> [EXERCISE OBJECTIVE]:
Across all entries below, how many lines include "cream"? Answer with the number alone.

Data items

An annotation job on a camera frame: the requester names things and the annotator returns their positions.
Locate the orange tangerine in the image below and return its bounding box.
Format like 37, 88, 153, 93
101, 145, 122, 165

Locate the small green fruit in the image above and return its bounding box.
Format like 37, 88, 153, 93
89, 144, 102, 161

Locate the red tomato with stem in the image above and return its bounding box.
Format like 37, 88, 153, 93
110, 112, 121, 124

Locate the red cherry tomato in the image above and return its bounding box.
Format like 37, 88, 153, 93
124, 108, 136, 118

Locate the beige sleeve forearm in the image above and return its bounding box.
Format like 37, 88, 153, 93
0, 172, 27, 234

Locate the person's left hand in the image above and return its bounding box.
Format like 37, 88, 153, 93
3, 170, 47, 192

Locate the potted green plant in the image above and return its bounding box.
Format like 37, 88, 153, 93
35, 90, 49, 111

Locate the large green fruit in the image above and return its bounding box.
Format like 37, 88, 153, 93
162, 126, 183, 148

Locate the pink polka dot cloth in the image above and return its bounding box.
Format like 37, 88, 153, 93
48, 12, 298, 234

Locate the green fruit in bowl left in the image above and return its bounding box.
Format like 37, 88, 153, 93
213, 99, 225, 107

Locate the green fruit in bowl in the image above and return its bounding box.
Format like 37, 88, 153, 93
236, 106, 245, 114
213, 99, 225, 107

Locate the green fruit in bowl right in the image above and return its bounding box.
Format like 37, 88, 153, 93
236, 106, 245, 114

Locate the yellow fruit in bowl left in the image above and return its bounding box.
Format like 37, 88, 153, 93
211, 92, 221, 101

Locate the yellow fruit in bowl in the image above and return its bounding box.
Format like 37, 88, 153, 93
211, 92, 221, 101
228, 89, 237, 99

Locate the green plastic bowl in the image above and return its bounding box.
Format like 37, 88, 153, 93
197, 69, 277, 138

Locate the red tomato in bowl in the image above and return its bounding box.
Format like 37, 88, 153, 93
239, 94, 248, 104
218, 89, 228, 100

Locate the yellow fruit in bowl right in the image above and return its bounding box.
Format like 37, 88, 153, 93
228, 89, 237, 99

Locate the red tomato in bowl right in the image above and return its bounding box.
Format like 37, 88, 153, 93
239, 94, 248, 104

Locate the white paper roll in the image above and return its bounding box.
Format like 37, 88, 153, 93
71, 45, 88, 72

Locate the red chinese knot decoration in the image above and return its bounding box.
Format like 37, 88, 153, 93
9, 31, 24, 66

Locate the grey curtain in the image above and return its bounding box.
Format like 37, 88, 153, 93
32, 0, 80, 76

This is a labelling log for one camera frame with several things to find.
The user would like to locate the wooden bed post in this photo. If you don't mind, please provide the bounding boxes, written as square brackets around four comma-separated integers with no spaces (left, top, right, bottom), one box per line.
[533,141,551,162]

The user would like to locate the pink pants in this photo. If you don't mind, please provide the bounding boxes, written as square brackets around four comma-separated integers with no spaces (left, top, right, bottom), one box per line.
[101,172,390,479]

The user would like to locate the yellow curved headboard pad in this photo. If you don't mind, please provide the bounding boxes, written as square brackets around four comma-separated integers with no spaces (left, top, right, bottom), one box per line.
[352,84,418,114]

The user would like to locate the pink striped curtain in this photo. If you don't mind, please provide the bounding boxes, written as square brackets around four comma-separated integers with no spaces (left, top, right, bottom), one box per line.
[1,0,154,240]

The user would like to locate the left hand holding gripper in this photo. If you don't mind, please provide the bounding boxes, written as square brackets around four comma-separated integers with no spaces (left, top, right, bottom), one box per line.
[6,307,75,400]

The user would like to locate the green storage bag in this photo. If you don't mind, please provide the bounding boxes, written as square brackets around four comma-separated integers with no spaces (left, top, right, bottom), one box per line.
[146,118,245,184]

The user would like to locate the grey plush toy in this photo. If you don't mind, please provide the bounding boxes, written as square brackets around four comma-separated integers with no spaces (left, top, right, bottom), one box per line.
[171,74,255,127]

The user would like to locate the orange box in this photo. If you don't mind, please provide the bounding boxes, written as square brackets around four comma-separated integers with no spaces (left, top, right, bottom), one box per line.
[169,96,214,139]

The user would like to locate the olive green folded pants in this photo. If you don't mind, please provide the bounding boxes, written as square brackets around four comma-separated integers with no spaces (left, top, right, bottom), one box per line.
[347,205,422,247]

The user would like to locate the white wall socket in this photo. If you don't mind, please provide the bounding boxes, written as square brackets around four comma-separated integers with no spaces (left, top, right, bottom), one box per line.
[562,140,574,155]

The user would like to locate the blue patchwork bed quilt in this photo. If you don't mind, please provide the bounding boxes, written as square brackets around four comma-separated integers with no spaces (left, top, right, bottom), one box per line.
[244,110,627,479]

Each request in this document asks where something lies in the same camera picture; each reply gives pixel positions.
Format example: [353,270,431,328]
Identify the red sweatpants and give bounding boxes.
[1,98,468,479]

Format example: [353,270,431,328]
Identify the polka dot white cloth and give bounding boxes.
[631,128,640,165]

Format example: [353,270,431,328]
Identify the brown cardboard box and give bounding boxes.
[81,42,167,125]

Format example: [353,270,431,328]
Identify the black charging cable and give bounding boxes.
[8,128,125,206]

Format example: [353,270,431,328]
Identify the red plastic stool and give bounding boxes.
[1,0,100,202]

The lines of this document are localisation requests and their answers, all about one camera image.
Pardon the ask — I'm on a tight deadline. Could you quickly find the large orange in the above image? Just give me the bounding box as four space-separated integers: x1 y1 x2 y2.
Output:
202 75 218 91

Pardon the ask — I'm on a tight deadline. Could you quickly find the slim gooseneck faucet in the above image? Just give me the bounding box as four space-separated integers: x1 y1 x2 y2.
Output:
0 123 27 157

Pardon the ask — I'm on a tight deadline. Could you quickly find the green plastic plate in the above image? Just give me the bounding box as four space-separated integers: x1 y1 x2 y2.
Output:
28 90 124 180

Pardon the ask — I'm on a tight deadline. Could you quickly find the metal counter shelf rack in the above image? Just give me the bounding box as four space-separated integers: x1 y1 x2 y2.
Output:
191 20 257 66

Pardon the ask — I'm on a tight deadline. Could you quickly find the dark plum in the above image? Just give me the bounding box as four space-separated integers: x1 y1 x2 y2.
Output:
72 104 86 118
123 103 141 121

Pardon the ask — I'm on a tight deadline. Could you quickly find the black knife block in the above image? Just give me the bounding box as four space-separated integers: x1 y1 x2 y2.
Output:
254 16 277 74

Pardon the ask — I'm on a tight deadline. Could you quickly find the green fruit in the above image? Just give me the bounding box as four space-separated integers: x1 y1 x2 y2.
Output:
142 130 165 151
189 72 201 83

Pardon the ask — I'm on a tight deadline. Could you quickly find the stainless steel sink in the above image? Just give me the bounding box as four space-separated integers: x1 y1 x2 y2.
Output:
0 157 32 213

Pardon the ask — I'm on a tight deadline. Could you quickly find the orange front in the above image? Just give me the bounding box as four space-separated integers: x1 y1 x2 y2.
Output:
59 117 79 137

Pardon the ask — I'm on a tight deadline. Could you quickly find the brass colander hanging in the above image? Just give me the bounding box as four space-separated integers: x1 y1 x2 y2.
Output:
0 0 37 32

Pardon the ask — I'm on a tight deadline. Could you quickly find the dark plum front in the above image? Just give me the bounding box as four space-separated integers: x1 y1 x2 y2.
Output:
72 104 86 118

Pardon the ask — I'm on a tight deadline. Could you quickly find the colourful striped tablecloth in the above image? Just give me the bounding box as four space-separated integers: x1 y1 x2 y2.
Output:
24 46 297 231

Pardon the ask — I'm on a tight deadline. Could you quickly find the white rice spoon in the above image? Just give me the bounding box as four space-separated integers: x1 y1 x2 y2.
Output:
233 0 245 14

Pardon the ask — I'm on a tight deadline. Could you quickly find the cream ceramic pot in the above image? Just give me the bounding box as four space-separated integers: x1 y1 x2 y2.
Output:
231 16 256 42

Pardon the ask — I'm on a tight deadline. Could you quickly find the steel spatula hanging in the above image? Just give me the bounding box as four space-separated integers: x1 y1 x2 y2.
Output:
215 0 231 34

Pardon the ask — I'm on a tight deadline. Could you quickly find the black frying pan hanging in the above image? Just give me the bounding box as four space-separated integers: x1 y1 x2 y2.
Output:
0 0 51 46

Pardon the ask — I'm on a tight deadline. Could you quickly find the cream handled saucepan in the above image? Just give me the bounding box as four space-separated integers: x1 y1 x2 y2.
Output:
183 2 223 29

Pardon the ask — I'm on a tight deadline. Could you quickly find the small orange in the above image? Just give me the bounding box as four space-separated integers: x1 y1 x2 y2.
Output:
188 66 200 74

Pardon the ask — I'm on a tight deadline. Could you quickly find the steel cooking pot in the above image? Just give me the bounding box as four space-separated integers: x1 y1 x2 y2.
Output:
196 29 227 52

> [SOLUTION]:
2